What is required: Word for word, set down every line of the entries below from the line with "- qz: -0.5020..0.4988" to the line with "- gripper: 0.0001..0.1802", including both, and no other line.

─── Provided entries ───

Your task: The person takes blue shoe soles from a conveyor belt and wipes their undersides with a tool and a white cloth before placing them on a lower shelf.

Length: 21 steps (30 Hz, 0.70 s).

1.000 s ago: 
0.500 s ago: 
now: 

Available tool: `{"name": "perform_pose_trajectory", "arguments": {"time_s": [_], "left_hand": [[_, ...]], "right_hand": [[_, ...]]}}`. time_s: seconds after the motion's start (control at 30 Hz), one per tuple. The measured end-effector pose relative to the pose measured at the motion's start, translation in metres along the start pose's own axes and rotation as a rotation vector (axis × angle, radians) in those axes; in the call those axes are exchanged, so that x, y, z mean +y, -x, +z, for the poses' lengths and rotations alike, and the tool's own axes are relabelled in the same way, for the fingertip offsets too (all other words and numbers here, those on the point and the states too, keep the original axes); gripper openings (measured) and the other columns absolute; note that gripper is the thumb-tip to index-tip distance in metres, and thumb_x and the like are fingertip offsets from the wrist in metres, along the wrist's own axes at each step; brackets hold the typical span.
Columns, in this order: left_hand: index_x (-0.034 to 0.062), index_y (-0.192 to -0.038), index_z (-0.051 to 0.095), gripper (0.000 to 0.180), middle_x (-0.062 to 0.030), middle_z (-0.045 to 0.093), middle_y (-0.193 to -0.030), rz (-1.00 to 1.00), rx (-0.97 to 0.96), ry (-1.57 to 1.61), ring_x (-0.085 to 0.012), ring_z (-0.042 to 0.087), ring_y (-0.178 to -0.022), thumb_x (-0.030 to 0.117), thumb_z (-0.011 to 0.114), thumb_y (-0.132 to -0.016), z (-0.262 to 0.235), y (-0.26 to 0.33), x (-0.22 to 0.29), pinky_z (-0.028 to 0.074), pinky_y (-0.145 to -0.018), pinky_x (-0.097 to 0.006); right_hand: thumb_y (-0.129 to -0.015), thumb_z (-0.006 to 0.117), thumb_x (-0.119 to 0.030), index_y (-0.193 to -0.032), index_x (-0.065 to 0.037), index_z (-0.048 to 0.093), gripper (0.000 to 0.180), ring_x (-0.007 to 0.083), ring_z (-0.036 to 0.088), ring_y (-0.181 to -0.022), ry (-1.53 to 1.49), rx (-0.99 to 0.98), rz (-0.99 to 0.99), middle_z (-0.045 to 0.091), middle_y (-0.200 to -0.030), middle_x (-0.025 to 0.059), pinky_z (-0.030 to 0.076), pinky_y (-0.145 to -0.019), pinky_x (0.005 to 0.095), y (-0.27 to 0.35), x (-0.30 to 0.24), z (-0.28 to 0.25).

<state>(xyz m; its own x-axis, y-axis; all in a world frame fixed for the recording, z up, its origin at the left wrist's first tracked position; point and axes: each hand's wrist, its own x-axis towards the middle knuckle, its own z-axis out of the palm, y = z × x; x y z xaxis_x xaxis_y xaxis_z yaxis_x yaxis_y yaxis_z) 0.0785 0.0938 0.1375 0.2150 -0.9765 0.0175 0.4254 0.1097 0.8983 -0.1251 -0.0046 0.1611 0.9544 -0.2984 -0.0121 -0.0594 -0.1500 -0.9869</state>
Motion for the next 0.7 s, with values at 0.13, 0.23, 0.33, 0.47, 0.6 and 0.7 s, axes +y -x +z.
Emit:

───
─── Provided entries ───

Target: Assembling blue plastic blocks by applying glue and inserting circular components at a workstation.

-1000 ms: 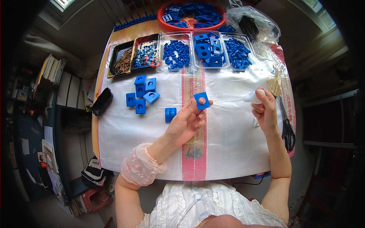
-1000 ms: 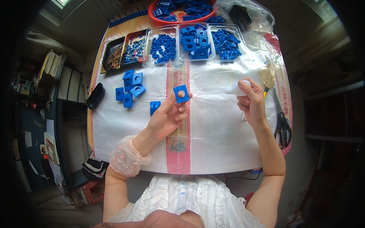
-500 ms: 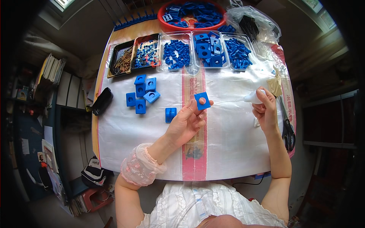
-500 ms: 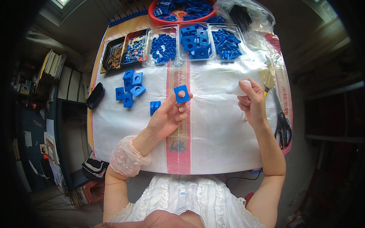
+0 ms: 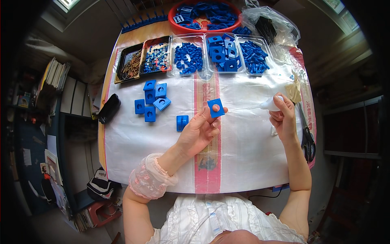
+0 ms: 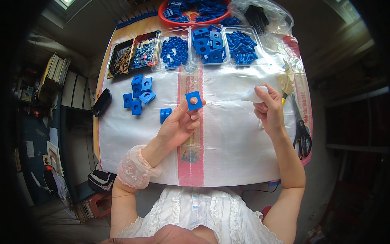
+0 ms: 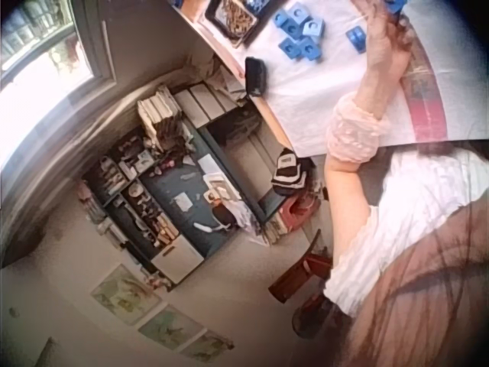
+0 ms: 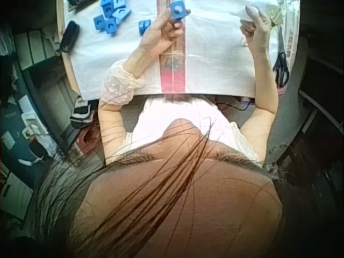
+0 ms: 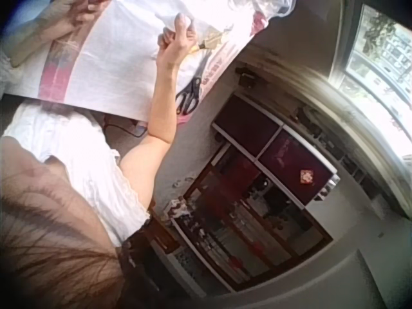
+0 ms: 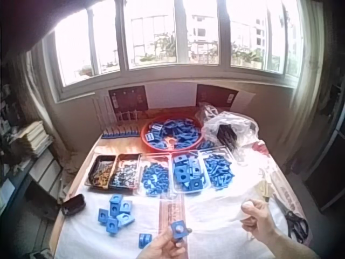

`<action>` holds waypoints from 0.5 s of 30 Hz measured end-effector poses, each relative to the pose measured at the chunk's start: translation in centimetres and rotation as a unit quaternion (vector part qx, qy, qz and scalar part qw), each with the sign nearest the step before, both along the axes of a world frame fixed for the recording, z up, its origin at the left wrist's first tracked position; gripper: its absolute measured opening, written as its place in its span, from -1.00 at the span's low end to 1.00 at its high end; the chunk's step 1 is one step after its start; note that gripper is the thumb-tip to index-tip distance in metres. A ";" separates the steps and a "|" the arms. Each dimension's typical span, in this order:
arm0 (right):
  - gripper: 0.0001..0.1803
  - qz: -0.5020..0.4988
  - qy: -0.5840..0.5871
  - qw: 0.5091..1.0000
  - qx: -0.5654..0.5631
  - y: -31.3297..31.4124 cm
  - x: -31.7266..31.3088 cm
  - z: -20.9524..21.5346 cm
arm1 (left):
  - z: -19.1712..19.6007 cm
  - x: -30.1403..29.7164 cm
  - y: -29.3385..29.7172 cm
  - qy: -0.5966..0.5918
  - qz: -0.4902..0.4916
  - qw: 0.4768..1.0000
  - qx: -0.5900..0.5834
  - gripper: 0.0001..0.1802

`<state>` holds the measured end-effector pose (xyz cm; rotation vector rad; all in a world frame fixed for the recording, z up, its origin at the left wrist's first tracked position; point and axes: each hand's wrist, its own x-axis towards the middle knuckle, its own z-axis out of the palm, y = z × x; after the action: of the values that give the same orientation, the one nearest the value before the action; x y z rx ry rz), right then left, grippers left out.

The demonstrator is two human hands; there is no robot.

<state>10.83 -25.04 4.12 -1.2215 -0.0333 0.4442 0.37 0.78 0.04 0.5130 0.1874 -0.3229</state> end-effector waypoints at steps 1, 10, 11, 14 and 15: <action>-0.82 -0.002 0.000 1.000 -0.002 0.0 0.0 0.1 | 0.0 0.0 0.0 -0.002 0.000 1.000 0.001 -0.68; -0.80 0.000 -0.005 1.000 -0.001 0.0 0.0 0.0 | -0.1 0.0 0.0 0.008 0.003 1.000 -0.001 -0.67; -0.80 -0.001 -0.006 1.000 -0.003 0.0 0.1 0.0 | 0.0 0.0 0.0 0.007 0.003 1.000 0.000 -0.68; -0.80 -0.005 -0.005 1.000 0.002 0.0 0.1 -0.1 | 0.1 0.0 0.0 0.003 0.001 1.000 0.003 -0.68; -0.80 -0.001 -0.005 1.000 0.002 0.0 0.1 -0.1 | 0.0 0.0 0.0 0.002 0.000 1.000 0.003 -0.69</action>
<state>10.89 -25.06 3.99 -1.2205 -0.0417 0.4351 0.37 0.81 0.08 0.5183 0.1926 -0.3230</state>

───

Task output:
  - qz: -0.5020..0.4988
  - qy: -0.5840..0.5871
  - qw: 0.5091..1.0000
  - qx: -0.5654..0.5631
  - y: -31.3297..31.4124 cm
  - x: -31.7266..31.3088 cm
  - z: -20.9524..21.5346 cm
arm1 (left):
  - z: -19.1712..19.6007 cm
  - x: -30.1403..29.7164 cm
  - y: -29.3385..29.7172 cm
  - qy: -0.5966..0.5918
  - qz: -0.4902..0.4916
  - qw: 0.4768..1.0000
  - qx: -0.5900..0.5834
  - gripper: 0.0001..0.1802

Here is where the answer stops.